§ **Supplied records**:

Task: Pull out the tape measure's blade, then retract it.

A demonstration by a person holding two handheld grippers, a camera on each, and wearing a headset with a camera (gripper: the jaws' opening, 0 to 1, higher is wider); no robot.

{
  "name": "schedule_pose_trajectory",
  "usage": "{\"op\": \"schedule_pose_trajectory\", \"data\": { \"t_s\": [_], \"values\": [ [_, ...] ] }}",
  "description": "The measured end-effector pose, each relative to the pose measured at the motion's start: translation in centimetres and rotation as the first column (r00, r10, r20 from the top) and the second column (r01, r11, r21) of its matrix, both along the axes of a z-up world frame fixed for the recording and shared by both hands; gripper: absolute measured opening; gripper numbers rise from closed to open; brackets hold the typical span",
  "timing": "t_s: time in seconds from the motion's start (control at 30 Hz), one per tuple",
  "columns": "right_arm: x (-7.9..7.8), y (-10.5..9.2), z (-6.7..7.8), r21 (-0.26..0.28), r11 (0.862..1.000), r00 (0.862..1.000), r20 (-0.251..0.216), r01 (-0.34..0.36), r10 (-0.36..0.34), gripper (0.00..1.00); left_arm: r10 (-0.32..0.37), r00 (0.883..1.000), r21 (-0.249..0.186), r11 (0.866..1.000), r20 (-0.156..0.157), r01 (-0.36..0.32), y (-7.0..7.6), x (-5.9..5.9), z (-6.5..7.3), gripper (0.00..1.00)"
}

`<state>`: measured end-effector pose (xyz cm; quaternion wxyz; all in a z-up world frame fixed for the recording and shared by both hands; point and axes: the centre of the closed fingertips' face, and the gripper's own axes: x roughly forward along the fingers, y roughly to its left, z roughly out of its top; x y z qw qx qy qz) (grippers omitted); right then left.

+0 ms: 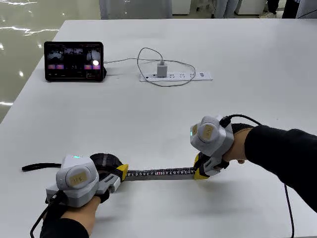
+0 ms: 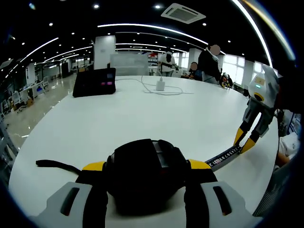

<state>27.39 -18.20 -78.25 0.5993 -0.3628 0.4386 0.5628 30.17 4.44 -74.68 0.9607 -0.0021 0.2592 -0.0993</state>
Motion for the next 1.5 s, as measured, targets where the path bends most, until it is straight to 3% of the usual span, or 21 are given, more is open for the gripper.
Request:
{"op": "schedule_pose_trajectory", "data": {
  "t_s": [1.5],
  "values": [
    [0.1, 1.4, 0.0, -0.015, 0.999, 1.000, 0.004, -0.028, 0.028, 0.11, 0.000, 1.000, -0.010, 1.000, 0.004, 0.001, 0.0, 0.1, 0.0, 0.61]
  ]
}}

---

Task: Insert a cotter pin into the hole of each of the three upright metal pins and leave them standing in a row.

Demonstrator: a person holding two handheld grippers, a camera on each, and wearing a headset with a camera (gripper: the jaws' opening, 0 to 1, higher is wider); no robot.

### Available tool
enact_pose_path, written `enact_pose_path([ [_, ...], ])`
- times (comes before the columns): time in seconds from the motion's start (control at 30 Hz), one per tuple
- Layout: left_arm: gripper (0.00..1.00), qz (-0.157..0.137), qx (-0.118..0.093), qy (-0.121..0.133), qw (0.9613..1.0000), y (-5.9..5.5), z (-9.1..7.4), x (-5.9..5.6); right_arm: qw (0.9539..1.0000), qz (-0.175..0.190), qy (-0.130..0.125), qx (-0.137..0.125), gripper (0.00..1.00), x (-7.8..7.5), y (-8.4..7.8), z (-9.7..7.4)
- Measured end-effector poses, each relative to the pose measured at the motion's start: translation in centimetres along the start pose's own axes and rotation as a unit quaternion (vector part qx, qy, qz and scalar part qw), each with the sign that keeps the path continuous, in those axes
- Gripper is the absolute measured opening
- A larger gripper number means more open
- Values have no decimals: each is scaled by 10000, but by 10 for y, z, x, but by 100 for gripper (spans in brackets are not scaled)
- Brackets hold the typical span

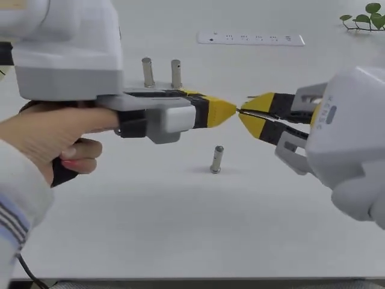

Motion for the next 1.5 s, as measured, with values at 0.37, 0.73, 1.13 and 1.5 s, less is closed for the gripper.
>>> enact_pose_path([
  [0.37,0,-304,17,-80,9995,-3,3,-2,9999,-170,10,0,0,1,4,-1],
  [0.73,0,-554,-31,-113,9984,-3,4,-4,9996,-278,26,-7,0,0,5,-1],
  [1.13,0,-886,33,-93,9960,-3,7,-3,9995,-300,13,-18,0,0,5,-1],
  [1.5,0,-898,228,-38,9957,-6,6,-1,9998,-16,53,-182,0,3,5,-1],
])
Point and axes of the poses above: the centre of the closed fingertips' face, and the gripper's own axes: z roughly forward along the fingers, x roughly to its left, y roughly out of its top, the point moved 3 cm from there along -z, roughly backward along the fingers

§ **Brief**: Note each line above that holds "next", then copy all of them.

§ **Response to the task**:
Motion for the next 1.5 s, as measured, targets where the path bends most, until it is straight to 3% of the usual span, or 21 are given, more is open for the gripper.
Motion for the next 1.5 s, as measured, with values at 0.37, 0.73, 1.13 and 1.5 s, less is closed for the gripper.

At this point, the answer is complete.